WHAT IS REQUIRED :: All that should come back is the lines of the data below from the one containing "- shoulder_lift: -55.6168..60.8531" to the one containing "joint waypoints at", inclusive, exactly as they stand.

DATASET RECORDS ::

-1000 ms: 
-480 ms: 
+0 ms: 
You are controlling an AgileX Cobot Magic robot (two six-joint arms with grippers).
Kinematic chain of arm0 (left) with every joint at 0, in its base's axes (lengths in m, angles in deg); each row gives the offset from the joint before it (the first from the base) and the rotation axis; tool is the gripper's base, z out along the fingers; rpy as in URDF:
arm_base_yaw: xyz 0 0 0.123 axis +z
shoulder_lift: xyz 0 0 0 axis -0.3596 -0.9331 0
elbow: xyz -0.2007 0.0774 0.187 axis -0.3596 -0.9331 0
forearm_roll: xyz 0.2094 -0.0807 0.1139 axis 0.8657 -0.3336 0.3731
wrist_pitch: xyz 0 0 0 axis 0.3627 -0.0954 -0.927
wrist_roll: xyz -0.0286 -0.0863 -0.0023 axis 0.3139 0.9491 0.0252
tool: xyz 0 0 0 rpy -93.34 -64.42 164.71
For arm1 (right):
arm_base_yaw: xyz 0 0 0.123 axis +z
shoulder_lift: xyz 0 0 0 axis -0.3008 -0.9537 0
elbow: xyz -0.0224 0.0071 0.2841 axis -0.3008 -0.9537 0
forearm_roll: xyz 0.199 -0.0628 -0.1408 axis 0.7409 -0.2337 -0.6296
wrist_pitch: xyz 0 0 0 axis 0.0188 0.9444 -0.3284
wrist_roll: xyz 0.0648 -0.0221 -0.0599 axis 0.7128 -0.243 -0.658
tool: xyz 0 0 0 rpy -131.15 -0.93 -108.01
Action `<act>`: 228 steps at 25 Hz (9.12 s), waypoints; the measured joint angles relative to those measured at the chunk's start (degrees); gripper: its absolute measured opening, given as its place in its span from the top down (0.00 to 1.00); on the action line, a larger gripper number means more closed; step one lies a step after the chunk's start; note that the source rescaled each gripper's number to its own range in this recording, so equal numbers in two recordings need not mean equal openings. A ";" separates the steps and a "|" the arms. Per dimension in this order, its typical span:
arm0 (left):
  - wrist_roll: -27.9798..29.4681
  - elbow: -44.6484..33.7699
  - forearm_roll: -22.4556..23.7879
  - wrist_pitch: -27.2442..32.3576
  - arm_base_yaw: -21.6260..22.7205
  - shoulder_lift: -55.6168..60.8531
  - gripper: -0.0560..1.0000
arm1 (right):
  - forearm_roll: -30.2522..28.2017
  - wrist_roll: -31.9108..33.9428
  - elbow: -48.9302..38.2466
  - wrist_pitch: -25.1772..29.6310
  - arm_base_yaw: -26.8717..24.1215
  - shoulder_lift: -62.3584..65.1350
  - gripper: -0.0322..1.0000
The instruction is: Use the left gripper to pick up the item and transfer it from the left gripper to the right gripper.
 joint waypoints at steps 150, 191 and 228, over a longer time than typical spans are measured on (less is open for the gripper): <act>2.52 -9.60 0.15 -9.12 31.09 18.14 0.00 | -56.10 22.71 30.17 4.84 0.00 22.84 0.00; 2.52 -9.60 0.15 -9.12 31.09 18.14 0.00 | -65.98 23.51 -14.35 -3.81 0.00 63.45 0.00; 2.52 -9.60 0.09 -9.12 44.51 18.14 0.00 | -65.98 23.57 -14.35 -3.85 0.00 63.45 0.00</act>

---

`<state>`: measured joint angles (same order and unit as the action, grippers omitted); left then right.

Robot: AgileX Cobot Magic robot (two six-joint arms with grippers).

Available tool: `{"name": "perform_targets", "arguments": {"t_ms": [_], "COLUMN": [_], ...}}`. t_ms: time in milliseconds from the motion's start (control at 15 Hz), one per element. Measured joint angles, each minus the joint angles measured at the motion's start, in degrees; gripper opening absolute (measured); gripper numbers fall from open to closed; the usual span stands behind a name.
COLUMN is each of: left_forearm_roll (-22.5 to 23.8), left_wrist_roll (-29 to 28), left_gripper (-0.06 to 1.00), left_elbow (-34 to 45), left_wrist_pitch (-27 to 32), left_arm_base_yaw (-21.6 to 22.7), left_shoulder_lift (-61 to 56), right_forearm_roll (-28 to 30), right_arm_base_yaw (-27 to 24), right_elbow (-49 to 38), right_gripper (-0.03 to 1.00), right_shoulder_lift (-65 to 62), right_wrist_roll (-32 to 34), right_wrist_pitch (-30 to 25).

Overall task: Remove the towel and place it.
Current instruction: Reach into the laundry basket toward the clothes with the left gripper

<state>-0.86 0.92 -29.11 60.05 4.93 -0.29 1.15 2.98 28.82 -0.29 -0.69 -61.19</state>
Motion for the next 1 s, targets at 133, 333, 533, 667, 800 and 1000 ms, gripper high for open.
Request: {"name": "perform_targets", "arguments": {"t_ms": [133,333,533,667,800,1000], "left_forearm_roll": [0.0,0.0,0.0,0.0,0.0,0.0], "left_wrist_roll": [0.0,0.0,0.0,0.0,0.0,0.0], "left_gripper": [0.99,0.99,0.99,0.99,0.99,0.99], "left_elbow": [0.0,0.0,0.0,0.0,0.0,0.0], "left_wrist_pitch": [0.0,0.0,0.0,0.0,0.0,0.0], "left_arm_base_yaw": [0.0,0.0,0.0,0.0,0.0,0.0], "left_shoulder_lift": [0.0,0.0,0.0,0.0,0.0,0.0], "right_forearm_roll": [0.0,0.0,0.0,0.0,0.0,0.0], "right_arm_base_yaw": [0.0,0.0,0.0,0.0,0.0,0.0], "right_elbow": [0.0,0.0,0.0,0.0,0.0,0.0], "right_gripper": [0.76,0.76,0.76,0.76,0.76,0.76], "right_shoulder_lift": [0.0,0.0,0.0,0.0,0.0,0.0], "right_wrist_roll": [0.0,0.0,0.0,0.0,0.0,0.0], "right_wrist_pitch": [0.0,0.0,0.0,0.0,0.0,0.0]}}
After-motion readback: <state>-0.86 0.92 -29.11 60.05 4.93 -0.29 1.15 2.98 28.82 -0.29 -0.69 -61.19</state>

YOUR RESPONSE ::
  - shoulder_lift: -55.6168..60.8531
  - gripper: -0.0560..1.0000
arm1 (right):
  - forearm_roll: -30.2522..28.2017
  - wrist_roll: -31.9108..33.9428
  - elbow: -48.9302..38.2466
  - wrist_pitch: -25.1772..29.6310
  - arm_base_yaw: -26.8717..24.1215
  - shoulder_lift: -62.3584..65.1350
  - gripper: -0.0322..1.0000
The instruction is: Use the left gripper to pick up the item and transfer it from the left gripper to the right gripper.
 joint waypoints at steps 150, 191 and 228, over a longer time than typical spans are measured on (less is open for the gripper): <act>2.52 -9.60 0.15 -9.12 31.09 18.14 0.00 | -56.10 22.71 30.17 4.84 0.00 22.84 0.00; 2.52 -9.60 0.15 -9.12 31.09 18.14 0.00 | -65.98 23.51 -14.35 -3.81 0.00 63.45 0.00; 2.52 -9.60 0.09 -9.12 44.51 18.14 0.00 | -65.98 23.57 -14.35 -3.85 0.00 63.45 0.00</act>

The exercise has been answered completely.